I am building some IPSEC tunnels where thje remote locations have Dynamic IP addresses. It works fine, but I need to add more sites, right now I just have the one. When I add the reverse route statement, i start getting 50% packet loss based on ping responses "!.!.!.!.!.!.!.!" If I remove the RR it works fine. "!!!!!!!!!!" Question is, what am I doing wrong or do I really need the reverse route? Right now the ACL is for the one subnet for current location, but I will be adding more sites.

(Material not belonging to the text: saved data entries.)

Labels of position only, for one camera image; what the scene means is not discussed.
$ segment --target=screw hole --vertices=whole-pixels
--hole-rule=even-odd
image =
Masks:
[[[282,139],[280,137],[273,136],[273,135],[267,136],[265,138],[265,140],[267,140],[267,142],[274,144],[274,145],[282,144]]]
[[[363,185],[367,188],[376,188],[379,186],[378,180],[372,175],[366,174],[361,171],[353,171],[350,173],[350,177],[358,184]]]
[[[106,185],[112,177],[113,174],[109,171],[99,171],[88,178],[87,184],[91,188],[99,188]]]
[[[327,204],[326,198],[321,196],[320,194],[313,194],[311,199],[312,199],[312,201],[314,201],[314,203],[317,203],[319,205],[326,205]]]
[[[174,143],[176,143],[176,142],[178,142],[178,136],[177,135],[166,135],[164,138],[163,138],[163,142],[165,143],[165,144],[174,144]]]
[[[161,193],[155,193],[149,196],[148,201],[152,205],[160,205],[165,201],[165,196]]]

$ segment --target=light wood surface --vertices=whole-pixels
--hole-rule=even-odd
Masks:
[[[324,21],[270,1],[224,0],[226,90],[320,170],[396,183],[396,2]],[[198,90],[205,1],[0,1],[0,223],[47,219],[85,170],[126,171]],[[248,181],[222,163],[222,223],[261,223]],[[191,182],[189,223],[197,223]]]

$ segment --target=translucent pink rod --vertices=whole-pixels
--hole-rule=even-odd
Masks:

How would I adjust the ACL for more remote subnets if the remote sites are doing split tunneling and the ACLs must match?
crypto isakmp policy 1
crypto isakmp key (PASSWORD) address 0.0.0.0 0.0.0.0
crypto isakmp invalid-spi-recovery
crypto isakmp keepalive 30 20 periodic
crypto ipsec security-association lifetime seconds 1800
crypto ipsec transform-set NAMECRYPTset esp-3des esp-md5-hmac
crypto dynamic-map NAMECRYPTmap 10
set transform-set NAMECRYPTset
match address 115
I removed the reverse route, and also removed "
match address 115" as neither is needed in this scenario
I think this will be what I am needing, but still curious as to why the RR appears to drop packets> I don;t need it now because I will not be advertising those routes, but still wondering.